*Task requirements:*
Write out each line of the entries exactly, starting at the first and finishing with the line that contains "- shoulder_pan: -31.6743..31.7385".

*Supplied records:*
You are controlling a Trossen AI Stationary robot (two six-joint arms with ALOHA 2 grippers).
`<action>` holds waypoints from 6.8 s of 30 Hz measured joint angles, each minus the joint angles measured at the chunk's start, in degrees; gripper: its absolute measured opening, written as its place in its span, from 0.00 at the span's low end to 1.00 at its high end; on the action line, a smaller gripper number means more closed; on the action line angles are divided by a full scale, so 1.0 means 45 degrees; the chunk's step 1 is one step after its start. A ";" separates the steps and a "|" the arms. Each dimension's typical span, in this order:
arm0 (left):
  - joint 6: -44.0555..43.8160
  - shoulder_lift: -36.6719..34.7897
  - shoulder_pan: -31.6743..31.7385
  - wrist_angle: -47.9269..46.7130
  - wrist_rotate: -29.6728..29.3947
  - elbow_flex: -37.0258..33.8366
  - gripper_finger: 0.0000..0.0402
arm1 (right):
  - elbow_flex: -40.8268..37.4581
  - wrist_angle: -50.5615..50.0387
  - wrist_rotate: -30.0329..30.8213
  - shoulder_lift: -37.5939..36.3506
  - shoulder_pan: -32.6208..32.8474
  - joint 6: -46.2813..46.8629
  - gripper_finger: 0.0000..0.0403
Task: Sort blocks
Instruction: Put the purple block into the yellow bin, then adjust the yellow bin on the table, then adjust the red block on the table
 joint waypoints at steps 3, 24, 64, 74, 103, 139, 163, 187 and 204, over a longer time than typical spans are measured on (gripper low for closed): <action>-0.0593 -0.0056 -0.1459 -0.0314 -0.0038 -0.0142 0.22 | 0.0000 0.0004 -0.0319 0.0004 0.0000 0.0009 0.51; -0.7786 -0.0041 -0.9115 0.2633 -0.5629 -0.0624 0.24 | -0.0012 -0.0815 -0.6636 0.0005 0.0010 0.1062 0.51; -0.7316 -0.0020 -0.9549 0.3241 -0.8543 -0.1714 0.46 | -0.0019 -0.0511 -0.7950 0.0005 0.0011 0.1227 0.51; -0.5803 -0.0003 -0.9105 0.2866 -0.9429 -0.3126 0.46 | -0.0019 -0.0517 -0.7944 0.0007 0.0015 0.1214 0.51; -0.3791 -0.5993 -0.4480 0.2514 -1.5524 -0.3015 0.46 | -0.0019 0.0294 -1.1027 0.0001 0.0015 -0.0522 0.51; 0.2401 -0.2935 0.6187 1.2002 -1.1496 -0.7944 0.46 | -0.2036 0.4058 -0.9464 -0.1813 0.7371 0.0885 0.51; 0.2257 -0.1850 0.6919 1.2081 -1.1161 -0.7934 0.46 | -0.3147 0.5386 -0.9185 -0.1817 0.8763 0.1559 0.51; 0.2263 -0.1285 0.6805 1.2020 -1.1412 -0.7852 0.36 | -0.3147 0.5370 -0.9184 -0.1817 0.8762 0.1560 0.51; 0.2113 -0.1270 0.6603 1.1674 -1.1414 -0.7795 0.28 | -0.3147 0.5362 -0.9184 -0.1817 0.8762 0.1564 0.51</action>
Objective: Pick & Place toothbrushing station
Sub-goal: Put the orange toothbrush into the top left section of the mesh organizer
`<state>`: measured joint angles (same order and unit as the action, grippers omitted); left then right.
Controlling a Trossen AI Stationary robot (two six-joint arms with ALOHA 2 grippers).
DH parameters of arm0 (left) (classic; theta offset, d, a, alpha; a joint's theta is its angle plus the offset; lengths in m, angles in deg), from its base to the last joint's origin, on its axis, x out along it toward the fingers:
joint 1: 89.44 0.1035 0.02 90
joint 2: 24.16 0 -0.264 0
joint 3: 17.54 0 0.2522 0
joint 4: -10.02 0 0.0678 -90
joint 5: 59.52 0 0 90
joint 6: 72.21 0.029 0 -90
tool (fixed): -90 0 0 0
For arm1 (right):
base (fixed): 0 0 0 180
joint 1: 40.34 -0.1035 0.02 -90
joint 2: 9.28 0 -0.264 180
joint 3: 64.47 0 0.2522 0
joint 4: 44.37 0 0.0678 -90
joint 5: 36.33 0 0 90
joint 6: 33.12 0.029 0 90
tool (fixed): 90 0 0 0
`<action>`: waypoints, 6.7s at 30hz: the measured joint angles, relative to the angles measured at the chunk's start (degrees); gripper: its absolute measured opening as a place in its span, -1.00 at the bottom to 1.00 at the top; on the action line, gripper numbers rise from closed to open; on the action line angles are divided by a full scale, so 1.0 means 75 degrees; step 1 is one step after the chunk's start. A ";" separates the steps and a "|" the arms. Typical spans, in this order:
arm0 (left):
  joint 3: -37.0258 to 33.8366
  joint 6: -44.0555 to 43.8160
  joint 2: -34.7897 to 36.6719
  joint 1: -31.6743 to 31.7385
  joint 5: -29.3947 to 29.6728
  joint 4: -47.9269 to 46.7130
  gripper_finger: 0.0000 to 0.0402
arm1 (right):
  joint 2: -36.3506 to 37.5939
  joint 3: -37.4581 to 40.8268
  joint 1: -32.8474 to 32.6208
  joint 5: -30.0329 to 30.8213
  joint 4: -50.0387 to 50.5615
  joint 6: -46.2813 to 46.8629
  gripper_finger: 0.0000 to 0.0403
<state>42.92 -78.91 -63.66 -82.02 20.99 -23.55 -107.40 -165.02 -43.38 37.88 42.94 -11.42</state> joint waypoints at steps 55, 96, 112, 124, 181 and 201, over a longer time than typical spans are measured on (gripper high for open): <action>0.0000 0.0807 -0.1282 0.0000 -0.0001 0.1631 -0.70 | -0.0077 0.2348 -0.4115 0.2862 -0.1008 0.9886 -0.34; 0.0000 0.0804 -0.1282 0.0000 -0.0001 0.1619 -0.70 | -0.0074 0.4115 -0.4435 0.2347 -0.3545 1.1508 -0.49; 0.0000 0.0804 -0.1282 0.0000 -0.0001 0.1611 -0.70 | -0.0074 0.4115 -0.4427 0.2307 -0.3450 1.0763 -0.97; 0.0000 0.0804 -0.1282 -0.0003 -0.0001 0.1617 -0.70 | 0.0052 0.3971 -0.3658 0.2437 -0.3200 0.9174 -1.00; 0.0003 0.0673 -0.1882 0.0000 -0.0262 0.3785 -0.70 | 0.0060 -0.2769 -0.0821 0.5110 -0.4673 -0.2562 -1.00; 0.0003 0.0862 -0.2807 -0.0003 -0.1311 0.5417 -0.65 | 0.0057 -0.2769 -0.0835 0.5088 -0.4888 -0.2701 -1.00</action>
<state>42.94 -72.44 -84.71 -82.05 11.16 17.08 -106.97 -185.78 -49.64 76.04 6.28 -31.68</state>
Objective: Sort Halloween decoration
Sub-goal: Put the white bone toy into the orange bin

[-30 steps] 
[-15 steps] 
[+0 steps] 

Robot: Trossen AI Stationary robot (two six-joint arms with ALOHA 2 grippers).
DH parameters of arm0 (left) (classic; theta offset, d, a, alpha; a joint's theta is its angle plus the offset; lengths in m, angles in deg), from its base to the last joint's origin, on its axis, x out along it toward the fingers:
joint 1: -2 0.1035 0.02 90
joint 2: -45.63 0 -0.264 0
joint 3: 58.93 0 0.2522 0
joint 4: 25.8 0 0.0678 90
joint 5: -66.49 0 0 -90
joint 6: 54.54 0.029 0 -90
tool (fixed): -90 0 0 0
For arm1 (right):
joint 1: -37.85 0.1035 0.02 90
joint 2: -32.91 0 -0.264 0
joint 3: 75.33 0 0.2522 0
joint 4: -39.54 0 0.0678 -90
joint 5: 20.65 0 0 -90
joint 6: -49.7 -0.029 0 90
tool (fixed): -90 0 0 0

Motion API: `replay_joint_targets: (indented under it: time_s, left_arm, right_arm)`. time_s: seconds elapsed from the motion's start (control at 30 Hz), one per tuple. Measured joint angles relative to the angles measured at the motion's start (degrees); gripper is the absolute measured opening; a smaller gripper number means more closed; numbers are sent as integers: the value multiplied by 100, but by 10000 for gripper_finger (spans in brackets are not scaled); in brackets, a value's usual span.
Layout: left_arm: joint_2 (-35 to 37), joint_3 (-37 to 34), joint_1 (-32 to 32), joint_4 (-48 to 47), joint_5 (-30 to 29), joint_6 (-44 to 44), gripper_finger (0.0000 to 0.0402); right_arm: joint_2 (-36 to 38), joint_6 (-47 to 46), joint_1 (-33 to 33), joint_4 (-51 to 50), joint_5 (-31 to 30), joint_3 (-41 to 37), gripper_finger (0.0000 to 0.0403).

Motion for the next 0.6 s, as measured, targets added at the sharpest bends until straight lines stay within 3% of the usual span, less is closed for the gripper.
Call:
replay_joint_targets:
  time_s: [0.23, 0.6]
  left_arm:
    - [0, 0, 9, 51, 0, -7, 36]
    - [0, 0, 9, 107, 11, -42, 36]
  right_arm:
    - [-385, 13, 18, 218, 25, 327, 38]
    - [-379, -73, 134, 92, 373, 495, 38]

*Finished exercise:*
You are controlling a Trossen AI Stationary robot (two six-joint arms with ALOHA 2 grippers).
`<action>` holds waypoints from 6.8 s of 30 Hz measured joint angles, each minus the joint angles measured at the chunk's start, in degrees; gripper: its absolute measured opening, written as its place in its span, from 0.00 at the span's low end to 1.00 at its high end; on the action line, a smaller gripper number means more closed; on the action line angles are divided by a full scale, so 1.0 means 45 degrees; the chunk's step 1 is one step after its start. A ";" separates the steps and a "|" the arms. Each dimension's typical span, in this order:
arm0 (left):
  - joint 6: -44.0555..43.8160
  - shoulder_lift: -36.6719..34.7897
  - shoulder_pan: -31.6743..31.7385

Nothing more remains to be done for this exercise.